Gen Z has a decidedly different approach to shopping, and based on new research from Kantar’s U.S. Monitor, that’s bad news for the many brands pouring their money into influencer marketing.
“We are at peak influencer,” says Casey Ferrell, vice president and head of U.S. Monitor, owned by Kantar. “And it’s beginning to run its course. We hear a lot about the Instagram aesthetic, and it appeals to millennials.
“But to Gen Z, who are more grounded in realism, it seems fake. They are interested in what I call micro- or nano-influencers. They want to know what real people think before making a purchase.”
Ferrell tells Marketing Daily Kantar's new Shopper DNA data also calls into question the disproportionate amount of time and budget brands devote to creating novel and compelling experiences.
“Marketers live in a kind of bubble these days, and just hear echoes from other brands about how important it is to think experientially. This research confirms that half of all consumers don’t care about all that. Shopping is a chore, and they just want to make purchases as efficiently as possible,” he says.
Kantar broke down consumer approaches to shopping into five distinct profiles.
*Utilitarians are the largest group, and account for 36% of consumers. They want to get their shopping done as quickly as they can.
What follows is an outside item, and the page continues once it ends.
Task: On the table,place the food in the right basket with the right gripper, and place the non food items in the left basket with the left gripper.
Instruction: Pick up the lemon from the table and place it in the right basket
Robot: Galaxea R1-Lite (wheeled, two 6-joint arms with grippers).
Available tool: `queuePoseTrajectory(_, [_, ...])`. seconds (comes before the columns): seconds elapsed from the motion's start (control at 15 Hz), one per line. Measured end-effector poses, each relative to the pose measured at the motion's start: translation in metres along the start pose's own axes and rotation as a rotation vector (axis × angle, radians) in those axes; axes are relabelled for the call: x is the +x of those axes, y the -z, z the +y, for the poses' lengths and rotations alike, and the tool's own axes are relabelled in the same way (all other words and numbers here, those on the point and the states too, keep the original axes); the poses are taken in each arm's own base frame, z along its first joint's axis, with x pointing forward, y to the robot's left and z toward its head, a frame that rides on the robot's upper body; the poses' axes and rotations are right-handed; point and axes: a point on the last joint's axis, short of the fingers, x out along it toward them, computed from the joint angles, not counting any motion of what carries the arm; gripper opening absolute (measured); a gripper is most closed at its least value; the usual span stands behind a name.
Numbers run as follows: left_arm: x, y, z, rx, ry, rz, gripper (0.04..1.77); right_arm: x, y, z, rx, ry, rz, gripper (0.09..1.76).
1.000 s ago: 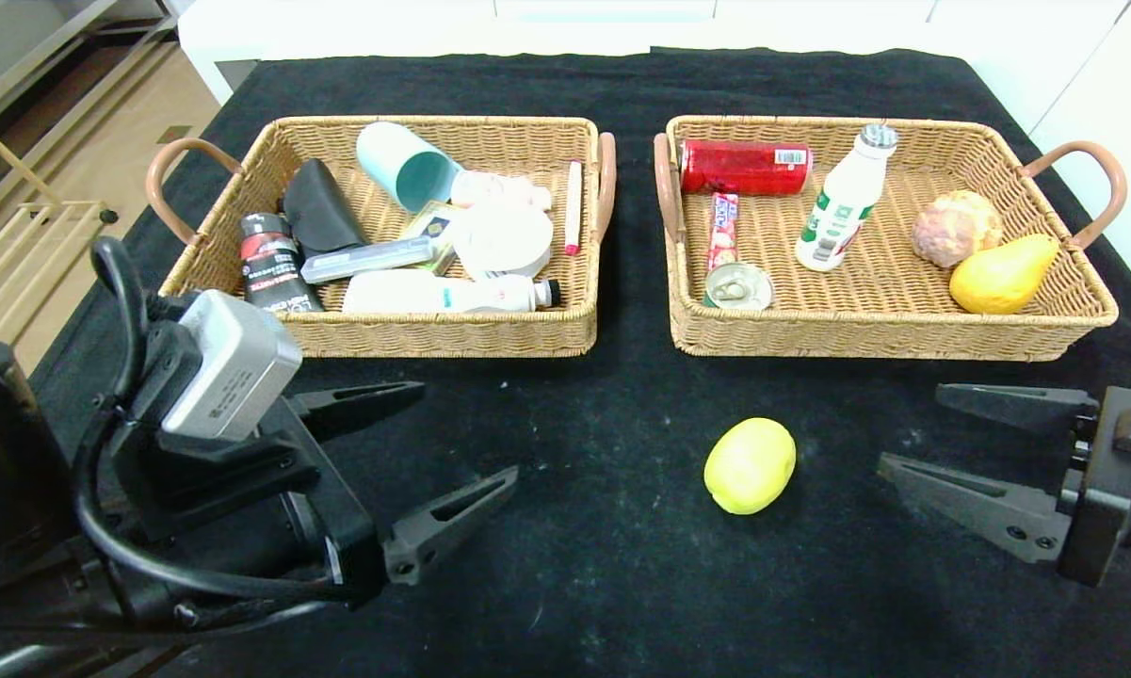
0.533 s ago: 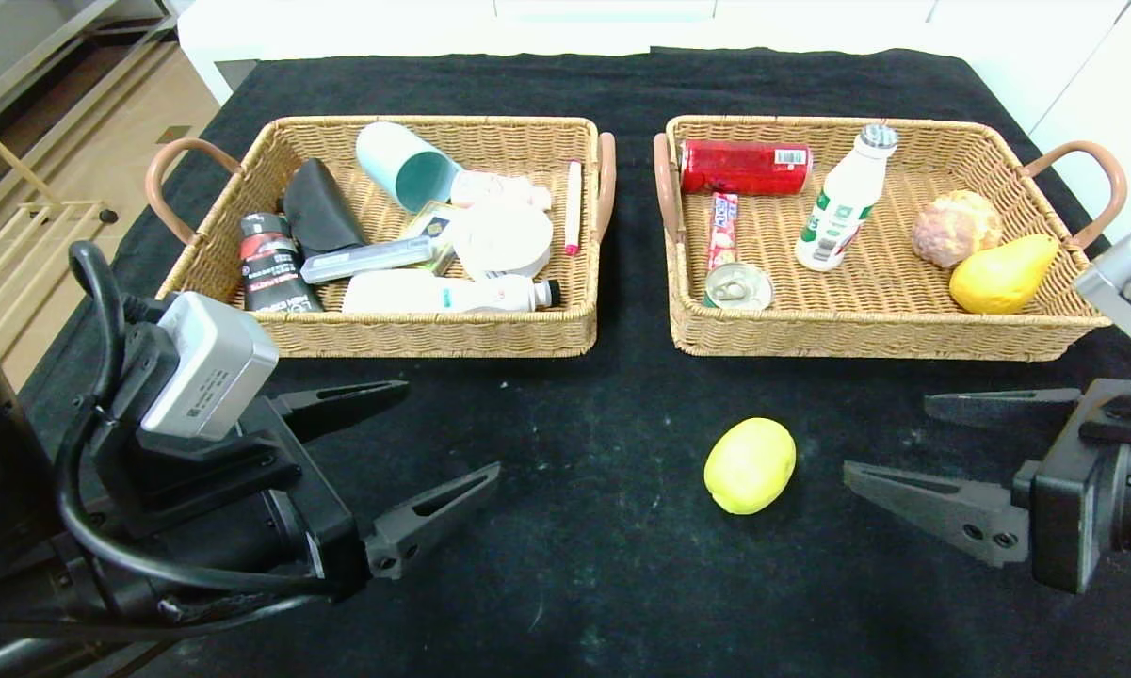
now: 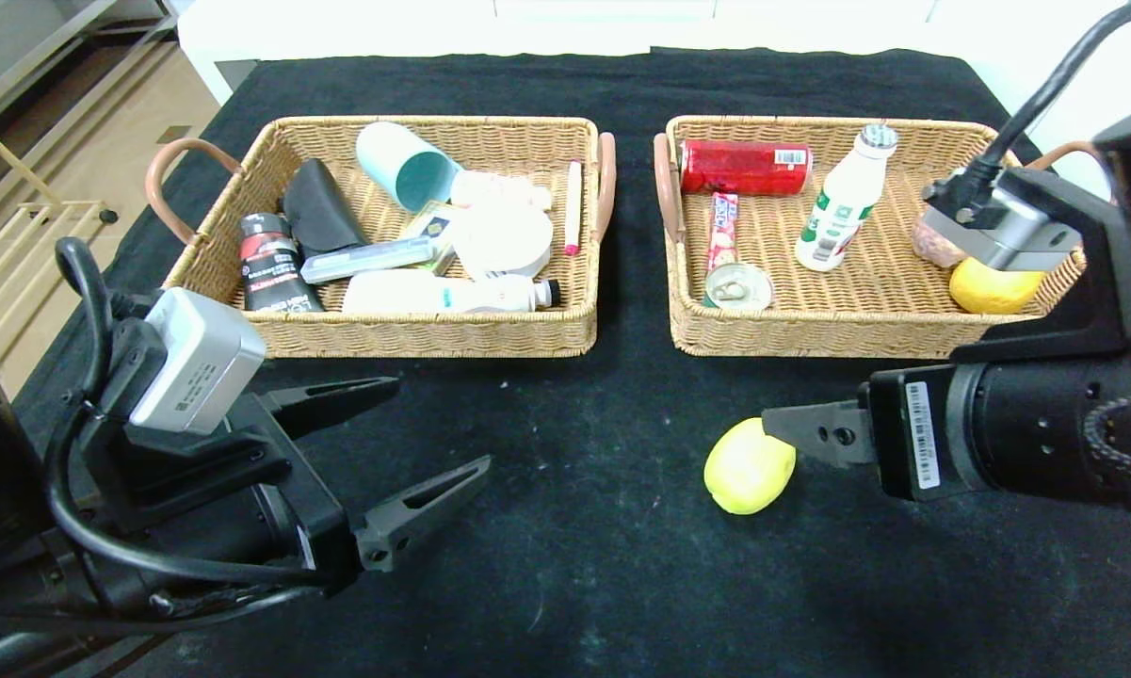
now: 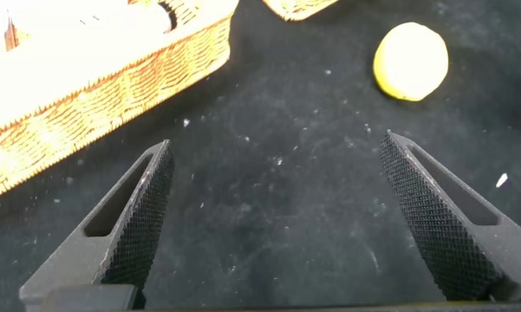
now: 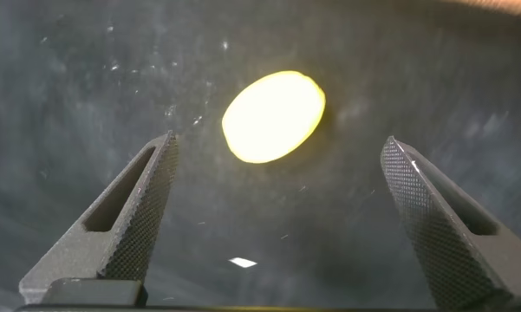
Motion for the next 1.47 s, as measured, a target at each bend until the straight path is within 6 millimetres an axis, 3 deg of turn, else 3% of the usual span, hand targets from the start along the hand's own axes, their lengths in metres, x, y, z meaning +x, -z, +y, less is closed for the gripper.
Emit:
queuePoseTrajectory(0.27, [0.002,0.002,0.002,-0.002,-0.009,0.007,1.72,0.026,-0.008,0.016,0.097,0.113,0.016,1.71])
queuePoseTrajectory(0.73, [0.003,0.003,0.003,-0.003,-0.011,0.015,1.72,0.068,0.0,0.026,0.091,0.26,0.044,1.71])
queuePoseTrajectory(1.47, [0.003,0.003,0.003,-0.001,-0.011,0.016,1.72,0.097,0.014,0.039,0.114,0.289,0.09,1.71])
Boomers make up a majority of this segment, followed closely by millennials and Gen X. They tend to make less money, with a third of this group generating a household income of less than $50,000 a year. And two-thirds are non-Hispanic whites.
“They’re not looking for novelty,” Ferrell says. “They value repetition and consistency.”
*Explorers, about 20% of all shoppers, love retailers that provide a treasure-hunt mentality, like T.J. Maxx and Costco. This group is made up mostly of millennials, followed by baby boomers. And about two-thirds of them are women.